Node 2 is non-NATed and behind a connection-tracking firewall which expectedly drops untracked UDP, i.e. hole punching is required. Code detects that as symmetric UDP firewall, which is correct (i.e. non-NATed). The constant in the code is misnamed, though (NATSymmetricUDPFirewall) and it’s missing from isCurrentNATTypePunchable. Adding it triggers STUN keepalives as expected.
Still, in no case I get connections apart from via relays.
Node 2 trying to reach node 1 fails for a stupid reason. Node 1 is NATed, as mentioned. Another node (node 3) is directly reachable via tcp://my_real_external_ip:22000 (port forwarding).
When node 2 tries to contact node 1, it also tries tcp://my_real_external_ip:22000 when contacting node 1, believes the connection is successful, and only then realizes it has actually contacted node 3 again and drops the extra connection, never actually trying quic to contact node 1.
Forcing node 2 to use quic://my_real_external_ip:61930 to contact node 1 actually works fine(!), but of course is not maintainable, since ports are random.
In this case, also node 1 can now contact node 2 (QUIC client/server relationship), but this should technically also work vice-versa.
So I observe a series of issues:
NAT detection seems to flap between full cone and port restricted for me.
If two nodes are in the same private network advertising tcp://my_real_external_ip:22000 and one of them is directly reachable (e.g. through port forward), the other node will never be able to be directly reached e.g. via QUIC, since Syncthing gives up after the first “successful” connection even if it reaches a different node than what was targeted.

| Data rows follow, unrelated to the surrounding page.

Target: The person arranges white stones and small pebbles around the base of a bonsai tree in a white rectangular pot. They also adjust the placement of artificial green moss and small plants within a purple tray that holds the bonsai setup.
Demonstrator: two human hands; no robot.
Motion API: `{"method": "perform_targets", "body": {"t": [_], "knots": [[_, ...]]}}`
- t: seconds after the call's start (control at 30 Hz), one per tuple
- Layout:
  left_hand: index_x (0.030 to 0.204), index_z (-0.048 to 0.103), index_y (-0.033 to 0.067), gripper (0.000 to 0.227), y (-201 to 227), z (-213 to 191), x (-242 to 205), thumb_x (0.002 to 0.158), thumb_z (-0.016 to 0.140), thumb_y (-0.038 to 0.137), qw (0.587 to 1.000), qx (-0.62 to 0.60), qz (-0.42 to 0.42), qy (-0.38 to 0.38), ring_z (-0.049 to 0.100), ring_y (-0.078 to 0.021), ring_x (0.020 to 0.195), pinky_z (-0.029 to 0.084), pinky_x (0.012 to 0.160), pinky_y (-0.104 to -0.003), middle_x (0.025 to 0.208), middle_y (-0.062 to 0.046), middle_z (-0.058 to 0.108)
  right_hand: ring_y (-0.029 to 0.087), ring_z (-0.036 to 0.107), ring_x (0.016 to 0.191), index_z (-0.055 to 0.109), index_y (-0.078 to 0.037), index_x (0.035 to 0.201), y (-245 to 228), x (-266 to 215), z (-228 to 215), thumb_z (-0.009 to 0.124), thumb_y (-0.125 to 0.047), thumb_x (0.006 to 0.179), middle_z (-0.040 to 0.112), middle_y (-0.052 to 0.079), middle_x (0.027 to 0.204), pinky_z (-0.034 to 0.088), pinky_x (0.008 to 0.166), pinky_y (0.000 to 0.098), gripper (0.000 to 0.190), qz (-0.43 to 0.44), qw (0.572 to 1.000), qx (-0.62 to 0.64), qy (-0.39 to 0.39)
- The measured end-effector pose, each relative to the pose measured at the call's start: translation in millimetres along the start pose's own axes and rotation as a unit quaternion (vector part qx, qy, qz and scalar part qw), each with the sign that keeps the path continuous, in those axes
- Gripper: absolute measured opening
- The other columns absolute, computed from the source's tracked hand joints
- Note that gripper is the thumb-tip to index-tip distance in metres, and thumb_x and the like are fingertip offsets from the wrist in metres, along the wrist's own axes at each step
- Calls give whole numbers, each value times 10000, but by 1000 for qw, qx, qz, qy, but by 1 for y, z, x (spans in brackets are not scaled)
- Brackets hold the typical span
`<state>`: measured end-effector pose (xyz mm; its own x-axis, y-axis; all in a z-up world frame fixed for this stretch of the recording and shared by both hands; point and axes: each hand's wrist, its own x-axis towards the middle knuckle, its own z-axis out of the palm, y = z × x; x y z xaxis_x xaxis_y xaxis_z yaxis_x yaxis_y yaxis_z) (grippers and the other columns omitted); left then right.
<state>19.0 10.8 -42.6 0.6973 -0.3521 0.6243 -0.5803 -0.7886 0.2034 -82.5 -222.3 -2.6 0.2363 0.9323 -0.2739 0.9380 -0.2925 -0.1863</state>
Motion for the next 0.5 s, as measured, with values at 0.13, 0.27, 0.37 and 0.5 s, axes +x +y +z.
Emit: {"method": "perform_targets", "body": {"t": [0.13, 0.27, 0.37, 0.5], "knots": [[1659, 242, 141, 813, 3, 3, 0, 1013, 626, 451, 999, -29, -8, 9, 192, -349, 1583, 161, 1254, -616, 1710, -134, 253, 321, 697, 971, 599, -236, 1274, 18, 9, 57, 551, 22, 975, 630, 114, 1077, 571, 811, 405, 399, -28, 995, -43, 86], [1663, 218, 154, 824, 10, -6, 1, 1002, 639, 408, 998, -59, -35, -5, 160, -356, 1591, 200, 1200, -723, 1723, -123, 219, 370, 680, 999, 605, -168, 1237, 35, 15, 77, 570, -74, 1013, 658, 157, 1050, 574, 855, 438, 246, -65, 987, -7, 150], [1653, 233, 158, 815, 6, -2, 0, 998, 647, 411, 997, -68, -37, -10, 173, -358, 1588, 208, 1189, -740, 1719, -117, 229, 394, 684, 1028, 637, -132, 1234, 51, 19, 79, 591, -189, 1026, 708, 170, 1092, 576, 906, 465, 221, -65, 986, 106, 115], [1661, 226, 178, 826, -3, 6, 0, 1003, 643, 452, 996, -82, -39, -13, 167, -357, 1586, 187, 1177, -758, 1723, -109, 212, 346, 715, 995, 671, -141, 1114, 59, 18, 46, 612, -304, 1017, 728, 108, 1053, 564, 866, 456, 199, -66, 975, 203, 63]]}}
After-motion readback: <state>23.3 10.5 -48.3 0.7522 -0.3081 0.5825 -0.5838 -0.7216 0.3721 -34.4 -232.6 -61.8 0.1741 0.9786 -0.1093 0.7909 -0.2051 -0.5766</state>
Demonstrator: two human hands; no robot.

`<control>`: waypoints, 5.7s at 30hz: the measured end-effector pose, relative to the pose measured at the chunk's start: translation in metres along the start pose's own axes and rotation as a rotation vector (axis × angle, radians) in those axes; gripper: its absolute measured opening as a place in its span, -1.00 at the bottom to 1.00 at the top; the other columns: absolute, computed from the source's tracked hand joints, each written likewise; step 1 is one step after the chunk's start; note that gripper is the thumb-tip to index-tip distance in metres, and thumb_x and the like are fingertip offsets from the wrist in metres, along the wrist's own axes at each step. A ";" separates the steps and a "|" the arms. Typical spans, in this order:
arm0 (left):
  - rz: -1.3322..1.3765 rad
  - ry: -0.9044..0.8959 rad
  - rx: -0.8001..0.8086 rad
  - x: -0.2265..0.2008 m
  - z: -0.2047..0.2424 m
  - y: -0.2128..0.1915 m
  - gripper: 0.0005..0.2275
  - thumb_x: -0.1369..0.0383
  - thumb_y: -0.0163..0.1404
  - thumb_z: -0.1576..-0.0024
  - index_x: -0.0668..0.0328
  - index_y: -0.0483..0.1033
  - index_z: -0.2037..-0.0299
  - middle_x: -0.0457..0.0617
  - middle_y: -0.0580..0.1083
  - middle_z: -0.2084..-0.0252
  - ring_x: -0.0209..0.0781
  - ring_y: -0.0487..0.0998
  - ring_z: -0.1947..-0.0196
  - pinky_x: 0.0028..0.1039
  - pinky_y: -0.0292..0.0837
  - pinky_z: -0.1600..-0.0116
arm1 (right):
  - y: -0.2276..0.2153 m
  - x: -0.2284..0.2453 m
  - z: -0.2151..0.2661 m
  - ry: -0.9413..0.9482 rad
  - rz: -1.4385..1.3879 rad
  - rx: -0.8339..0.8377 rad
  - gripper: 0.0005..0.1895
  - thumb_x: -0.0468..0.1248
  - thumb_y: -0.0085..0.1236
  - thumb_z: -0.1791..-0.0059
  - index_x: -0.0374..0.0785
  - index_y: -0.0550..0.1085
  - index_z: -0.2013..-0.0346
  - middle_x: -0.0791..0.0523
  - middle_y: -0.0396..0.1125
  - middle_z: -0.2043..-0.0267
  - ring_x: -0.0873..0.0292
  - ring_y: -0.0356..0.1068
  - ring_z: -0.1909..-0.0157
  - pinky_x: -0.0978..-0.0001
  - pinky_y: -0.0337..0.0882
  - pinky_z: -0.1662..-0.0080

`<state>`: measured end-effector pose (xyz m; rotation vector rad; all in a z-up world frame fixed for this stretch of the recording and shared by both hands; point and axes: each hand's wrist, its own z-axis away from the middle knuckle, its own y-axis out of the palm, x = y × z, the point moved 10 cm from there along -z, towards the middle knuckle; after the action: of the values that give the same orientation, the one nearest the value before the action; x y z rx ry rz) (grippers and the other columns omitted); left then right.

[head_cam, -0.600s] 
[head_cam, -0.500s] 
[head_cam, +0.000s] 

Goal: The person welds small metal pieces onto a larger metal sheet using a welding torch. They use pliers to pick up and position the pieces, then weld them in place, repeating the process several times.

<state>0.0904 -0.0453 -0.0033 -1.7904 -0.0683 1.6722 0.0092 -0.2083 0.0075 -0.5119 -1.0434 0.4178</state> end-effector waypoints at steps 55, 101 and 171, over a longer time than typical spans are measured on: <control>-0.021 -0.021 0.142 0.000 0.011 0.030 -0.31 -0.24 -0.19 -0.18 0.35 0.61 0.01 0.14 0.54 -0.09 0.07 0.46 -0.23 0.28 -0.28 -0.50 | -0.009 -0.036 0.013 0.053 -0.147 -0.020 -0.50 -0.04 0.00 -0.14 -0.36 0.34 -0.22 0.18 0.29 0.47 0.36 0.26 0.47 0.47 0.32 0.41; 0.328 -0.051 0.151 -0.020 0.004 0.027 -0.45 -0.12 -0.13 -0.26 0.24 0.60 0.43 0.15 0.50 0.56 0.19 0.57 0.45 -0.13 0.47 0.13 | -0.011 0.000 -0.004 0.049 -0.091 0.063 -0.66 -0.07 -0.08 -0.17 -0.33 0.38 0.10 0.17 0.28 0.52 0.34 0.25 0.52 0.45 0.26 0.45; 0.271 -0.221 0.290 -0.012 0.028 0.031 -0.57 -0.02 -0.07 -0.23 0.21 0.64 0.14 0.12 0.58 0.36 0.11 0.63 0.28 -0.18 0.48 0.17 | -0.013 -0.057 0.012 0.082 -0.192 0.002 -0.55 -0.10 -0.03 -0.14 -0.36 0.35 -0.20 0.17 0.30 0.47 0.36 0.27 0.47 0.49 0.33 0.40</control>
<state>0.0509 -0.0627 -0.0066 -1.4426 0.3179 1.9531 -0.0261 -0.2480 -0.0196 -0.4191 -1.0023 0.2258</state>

NATSymmetricUDPFirewall is not a NAT (misnamed).
NATSymmetricUDPFirewall is not considered punchable (but it is!).
I encounter error: context deadline exceeded when trying to contact a node behind a symmetric UDP firewall via QUIC.
Now that things are in the tracking tables of all firewalls from my tests, it seems to work in both directions, even if going back to dynamic, and even when dropping the patch to have NATSymmetricUDPFirewall punchable again. It will probably break down overnight when trackings expire.
So probably, fixing the issues that:
NATSymmetricUDPFirewall is missing from the list of punchable things
a successful connection arriving at a wrong target node prevents fallback to other transports
would already improve things heavily (and at least fix my setup even though I don’t get why it did not work the other way initially).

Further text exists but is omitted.